Кумыс усмехнулся, мотнув головой и все же присел, но не в позе сэйдза47, как Саке, а на восточно-арабский манер – подобрав под себя ноги в позе лотоса. Он ни на секунду не отводил взгляд от Саке: во-первых, с практичной точки зрения он понимал, что она в любой момент может броситься к двери и вновь попробовать сбежать, а во-вторых, что-то было неуловимое в ее жестах, глазах и речи, что притягивало.

– Что печалит тебя, Кумыс? Груз чьего бремени ты все это время несешь на своих широких плечах? – полушепотом спросила она.

Мужчина не знал, откровенничать ли ему с ней или просто промолчать. Второе даже было бы куда правильнее, ведь в какой-то мере она его «жертва», а не наоборот.

– Это долгая история, Саке, – хотел он отмахнуться.

– Так давай не будем торопиться. Ведь я никуда не бегу, – последняя фраза рассмешила его.

– Да, и на том спасибо.

– Ты изменился, – для кого-то это фраза показалась бы провокационной или как минимум неприятной в данной ситуации (в особенности для Кумыса, что слышал это выражение не единожды от Текилы в последнее время), но голос девушки скорее говорил «все в порядке, это нормально».

– Все мы меняемся, Саке.

– Ni tsu no hanabira

da ke ga ochi mashi ta—so shite do no you ni botan

no kata ga kawari mashi ta!48 – грустным голосом процитировала она строки из хокку Масаока Сики49 , прежде чем продолжить. – Мне кажется, что ты взял на себя обязанность, которая тебе претит. От этого ты грустен и постоянно напряжен.

Кумыс слышал, что гейши хорошие психологи, а теперь в этом убедился.

– Ты права в какой-то мере, – кивнул он ей.

– Так расскажи мне, излей свою душу, позволь помочь тебе, – нежно обратилась она к нему чутка наклонившись.

– Я не могу, Саке, – грустно покачал мужчина голову.

– Все в порядке, Кумыс. Можешь не рассказывать, если не лежит душа, – мило улыбнулась девушка, предлагая ему орешки, – я могла бы для тебя сыграть, но здесь нет сямисэна, но могу станцевать. Хотя предположу, что ты решишь, что я попытаюсь сбежать.

– Да, лучше не стоит, – голос Кумыса вновь приобрел легкость.

– Ты был когда-нибудь в Японии? – вдруг спросила Саке.

– Представляешь, нет, – помотал мужчина головой.

– Хочешь, я тебе расскажу? – с таким живой мелодичностью предложила девушка, от чего Кумыс с радостью согласился. Да боже мой, он сейчас согласился бы послушать и про Монголию, которую знал вдоль и поперек, лишь бы это говорила она.
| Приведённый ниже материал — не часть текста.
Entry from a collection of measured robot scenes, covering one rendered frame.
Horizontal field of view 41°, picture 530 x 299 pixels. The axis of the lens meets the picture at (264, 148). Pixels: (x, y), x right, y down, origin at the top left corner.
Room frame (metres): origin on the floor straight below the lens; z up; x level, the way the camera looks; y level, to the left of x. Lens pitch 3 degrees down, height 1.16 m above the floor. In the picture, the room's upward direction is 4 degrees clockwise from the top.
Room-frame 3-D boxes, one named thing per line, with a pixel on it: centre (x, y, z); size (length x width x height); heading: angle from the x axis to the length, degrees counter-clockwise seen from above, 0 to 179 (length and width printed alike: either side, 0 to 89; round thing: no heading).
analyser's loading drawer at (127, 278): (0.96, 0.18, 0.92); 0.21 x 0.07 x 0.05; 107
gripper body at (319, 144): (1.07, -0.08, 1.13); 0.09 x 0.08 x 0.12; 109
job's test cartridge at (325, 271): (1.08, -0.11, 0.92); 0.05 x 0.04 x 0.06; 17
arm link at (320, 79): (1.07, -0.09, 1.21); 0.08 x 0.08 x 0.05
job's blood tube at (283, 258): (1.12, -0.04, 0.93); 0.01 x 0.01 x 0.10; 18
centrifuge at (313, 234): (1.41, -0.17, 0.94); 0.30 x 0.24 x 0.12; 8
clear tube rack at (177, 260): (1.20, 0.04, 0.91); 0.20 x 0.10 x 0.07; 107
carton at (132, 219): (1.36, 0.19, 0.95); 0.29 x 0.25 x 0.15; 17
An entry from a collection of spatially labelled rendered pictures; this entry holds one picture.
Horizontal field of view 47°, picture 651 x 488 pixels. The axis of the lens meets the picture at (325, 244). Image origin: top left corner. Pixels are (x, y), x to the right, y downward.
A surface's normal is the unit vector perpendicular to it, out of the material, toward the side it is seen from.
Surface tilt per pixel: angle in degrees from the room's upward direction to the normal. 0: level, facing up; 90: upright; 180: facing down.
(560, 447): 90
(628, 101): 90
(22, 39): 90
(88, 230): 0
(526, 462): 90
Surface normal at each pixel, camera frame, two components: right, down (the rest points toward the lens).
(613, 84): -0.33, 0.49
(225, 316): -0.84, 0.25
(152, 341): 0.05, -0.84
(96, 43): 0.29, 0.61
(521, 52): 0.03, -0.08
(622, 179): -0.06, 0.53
Так незаметно прошло добрых полтора часа, когда разговор из Японии перетек в погоду, а ветер перенес их в звездные ночи, где они разглядывали уже Кассиопею и искали пояс Ориона, когда зазвонил телефон Кумыса. Увидев имя звонящего, он слегка нахмурился, сбросил вызов и обратился к Саке.

– Спасибо, Саке, за это прекрасное утро, – искренне поблагодарил он.

– Хочешь, мы можем повторить этот ритуал и завтра? – предложила гейша, от чего Кумыс улыбнулся и закивал как мальчишка, которого впервые пригласила на танец девушка. – Я буду ждать, – нежно попрощалась она, от чего сердце мужчины наполнилось лепестками сакуры на весеннем закате.

Закрывая за собой дверь и при этом не забыв оставить провизию, Кумыс посмотрел на телефон. Конечно же, звонила Текила.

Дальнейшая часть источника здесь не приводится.